Don’t think that politicians alone will take the blame when prices begin to rise

The Times

Ever since 2015 and the Tory election victory that triggered the European Union referendum, politics in Britain has been dominated by the question of control. First, there was the argument over “taking back control” from Europe that won the 2016 vote. Then followed the disputes between Theresa May, Boris Johnson and parliament over the means of our departure from the EU — namely who got to determine how Brexit happened, if at all. Now the prime minister is engaged in a great “levelling up”, which is about Westminster doling out money to the regions without giving them control over how it is spent. Even the battle against Covid was framed like this: “Control the virus, save lives.”

Considering the importance of “control”, the prospect of inflation running away from its 2 per cent target is a worrying one for the government. Shortages have already led motorists to queue at petrol stations as others stealthily buy the Christmas turkey in October. If the Office for Budget Responsibility is correct in suggesting that CPI inflation will hit 4 per cent next year, the Conservatives’ grip on public opinion will surely be at risk, along with their poll lead over Labour, already shrinking after a post-vaccine high in June.

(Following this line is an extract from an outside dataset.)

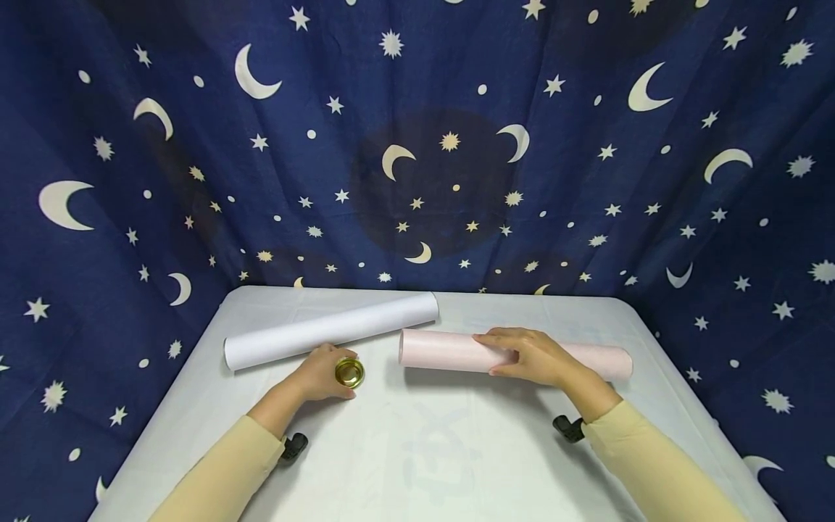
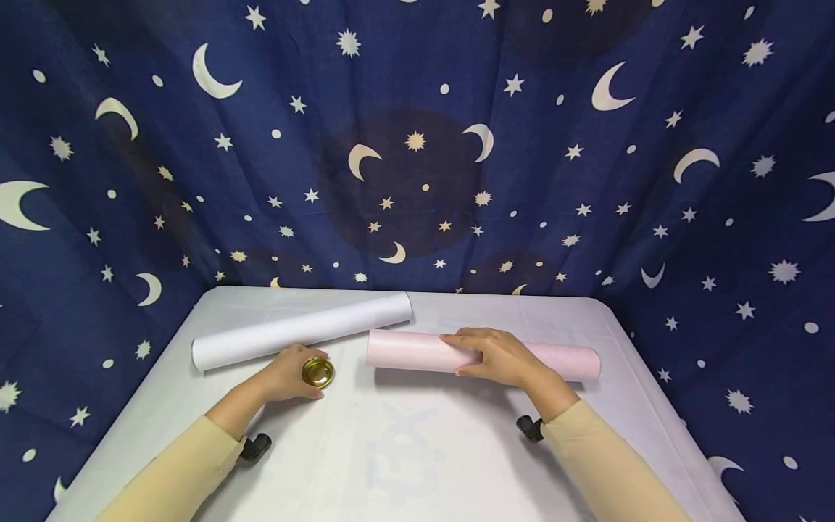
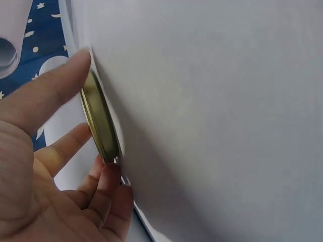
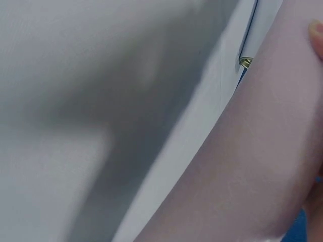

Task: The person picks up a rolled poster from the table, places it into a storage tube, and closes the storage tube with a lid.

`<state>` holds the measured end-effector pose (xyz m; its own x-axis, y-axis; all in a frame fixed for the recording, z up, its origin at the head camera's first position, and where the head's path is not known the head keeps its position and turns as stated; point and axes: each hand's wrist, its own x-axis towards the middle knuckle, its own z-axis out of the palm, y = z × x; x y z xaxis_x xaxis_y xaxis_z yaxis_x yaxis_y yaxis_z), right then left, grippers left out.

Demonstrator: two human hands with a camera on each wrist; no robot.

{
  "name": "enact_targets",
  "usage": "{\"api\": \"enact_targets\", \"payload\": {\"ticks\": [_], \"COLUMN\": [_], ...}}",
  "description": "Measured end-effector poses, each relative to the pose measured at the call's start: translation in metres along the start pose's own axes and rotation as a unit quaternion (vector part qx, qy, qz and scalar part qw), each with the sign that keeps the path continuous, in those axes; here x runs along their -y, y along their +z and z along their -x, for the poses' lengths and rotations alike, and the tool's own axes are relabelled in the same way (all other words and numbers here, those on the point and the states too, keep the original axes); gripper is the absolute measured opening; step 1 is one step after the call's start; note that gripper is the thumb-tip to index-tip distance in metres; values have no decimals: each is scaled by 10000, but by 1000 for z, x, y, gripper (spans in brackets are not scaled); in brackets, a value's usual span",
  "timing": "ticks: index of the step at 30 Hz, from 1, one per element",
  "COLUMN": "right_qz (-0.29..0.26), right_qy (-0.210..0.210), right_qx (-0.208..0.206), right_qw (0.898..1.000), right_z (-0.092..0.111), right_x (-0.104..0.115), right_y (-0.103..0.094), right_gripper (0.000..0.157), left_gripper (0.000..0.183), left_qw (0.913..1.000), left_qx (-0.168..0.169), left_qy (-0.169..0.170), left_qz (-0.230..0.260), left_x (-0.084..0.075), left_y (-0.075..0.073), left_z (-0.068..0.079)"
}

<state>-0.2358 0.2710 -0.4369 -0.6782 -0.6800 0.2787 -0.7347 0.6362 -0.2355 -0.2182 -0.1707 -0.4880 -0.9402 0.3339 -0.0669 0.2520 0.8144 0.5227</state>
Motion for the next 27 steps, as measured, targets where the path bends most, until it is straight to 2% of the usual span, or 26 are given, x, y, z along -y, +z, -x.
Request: {"api": "enact_targets", "payload": {"ticks": [5, 11, 21, 27], "right_qz": [-33, 18, -8, -3], "right_qy": [-38, 84, 121, 134], "right_qx": [-32, 28, 48, 49], "right_qw": [10000, 10000, 9999, 9999], "right_z": [0, 1, 3, 4], "right_x": [0, 0, 2, 3], "right_y": [-1, -1, -1, -1], "right_gripper": [67, 67, 66, 67], "left_gripper": [75, 70, 71, 70], "left_qw": [9998, 9999, 9989, 9972], "left_qx": [-41, 20, -29, -176], "left_qy": [-123, -137, 55, 339], "left_qz": [-134, 33, 468, 646], "left_x": [-2, -2, -2, -3], "left_y": [2, -1, -2, 0], "left_z": [-2, 0, -1, -3]}}
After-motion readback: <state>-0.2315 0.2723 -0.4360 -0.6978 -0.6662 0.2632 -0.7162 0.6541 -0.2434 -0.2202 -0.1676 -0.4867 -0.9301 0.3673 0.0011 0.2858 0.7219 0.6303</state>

Some in business may be feeling a certain amount of schadenfreude. It was only a month ago that even prominent Leave-supporting business leaders such as Lord Wolfson of Aspley Guise, the chief executive of Next, were being blasted by ministers for warning about rising prices. They were compared with drug addicts, “mainlining” cheap labour, always looking to “just pull the big lever marked uncontrolled immigration”. Tied up in the dispute was the idea that elite British business was still sore over Brexit, considering its general opposition to the idea of “taking back control” from Brussels over the past five years.

However, businesses would be wrong to feel complacent and to expect voters to direct their ire only at the government for the rising cost of living. Research conducted by Savanta ComRes for Global Counsel at the start of the recent surge in inflation in September shows that the public is just as likely to hold business culpable for price rises as the government: 74 per cent of adults consider businesses to be responsible for increasing costs, the same proportion as hold politicians liable. Fewer than one in ten thought price rises were down solely to covering higher outlays; 82 per cent thought that companies’ desire to increase profits was also part of the picture.

So those in the private sector should be careful about thinking that a cost-of-living crisis will take the shine off the Conservatives alone and will leave corporate reputations intact. Instead, shrewd businesses will be thinking about how they explain price rises to customers, as well as doing the basics of trying to control input costs, where they can, in the first place.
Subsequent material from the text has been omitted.